A data warehouse is a federated repository for all the data collected by an enterprise's various operational systems, be they physical or logical. Data warehousing emphasizes the capture of data from diverse sources for access and analysis rather than for transaction processing.
Typically, a data warehouse is a relational database housed on an enterprise mainframe server or, increasingly, in the cloud. Data from various online transaction processing (OLTP) applications and other sources are selectively extracted for business intelligence activities, decision support and to answer user inquiries.
Basic components of a data warehouse
A data warehouse stores data that is extracted from data stores and external sources. The data records within the warehouse must contain details to make it searchable and useful to business users. Taken together, there are three main components of data warehousing:
- data sources from operational systems, such as Excel, ERP, CRM or financial applications;
- a data staging area where data is cleaned and ordered; and
- a presentation area where data is warehoused.

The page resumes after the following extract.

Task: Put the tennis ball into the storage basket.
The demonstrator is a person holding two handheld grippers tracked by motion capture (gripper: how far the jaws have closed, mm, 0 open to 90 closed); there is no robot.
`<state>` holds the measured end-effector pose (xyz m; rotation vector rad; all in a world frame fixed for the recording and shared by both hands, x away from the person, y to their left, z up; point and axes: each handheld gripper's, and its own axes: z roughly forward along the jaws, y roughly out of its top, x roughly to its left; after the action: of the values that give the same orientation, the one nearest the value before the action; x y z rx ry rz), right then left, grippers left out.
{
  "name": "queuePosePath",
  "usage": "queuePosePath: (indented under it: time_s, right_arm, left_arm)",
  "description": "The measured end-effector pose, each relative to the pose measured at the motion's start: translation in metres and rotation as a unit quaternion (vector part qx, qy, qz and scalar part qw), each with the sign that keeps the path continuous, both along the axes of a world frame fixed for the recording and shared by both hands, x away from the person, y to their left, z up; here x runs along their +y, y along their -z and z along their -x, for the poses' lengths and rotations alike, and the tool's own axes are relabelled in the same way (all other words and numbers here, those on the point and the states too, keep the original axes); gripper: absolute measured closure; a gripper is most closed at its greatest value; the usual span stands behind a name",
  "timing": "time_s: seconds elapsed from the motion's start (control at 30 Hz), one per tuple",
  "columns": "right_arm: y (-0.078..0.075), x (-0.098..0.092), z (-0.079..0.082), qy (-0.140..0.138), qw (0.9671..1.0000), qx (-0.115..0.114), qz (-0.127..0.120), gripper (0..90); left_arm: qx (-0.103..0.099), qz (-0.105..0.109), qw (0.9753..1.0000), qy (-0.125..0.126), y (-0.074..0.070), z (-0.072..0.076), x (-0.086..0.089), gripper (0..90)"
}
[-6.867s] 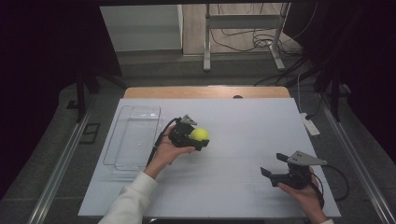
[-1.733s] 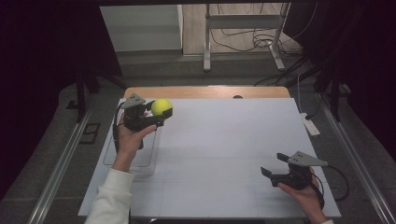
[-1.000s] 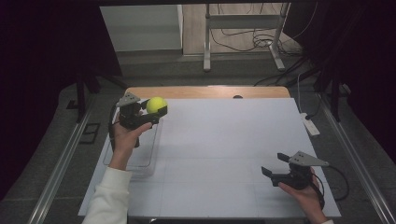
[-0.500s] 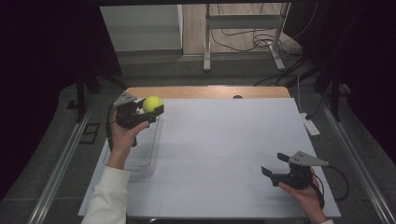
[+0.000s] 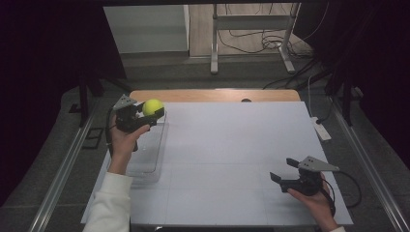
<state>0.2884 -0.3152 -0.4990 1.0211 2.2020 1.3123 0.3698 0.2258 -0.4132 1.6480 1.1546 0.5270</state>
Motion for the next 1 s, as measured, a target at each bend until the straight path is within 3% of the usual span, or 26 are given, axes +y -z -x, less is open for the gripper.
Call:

Data analysis tools, such as business intelligence software, access the data within the warehouse. Data warehouses can also feed data marts, which are decentralized systems in which data from the warehouse is organized and made available to specific business groups, such as sales or inventory teams.
In addition, Hadoop has become an important extension of data warehouses for many enterprises because the data processing platform can improve components of the data warehouse architecture -- from data ingestion to analytics processing to data archiving.
Data warehouse benefits and options
Data warehouses can benefit organizations from an both IT and a business perspective. Separating the analytical processes from the operational processes can enhance the operational systems and enable business users to access and query relevant data faster from multiple sources. In addition, data warehouses can offer enhanced data quality and consistency, thereby improving business intelligence.
Beyond basic data warehouses
Businesses can choose on-premises, the cloud or data-warehouse-as-a-service systems. On-premises data warehouses from IBM, Oracle and Teradata offer flexibility and security so IT teams can maintain control over their data warehouse management and configuration.
Cloud-based data warehouses such as Amazon Redshift, Google BigQuery, Microsoft Azure SQL Data Warehouse and Snowflake enable companies to quickly scale while eliminating the initial infrastructure investments and ongoing maintenance requirements.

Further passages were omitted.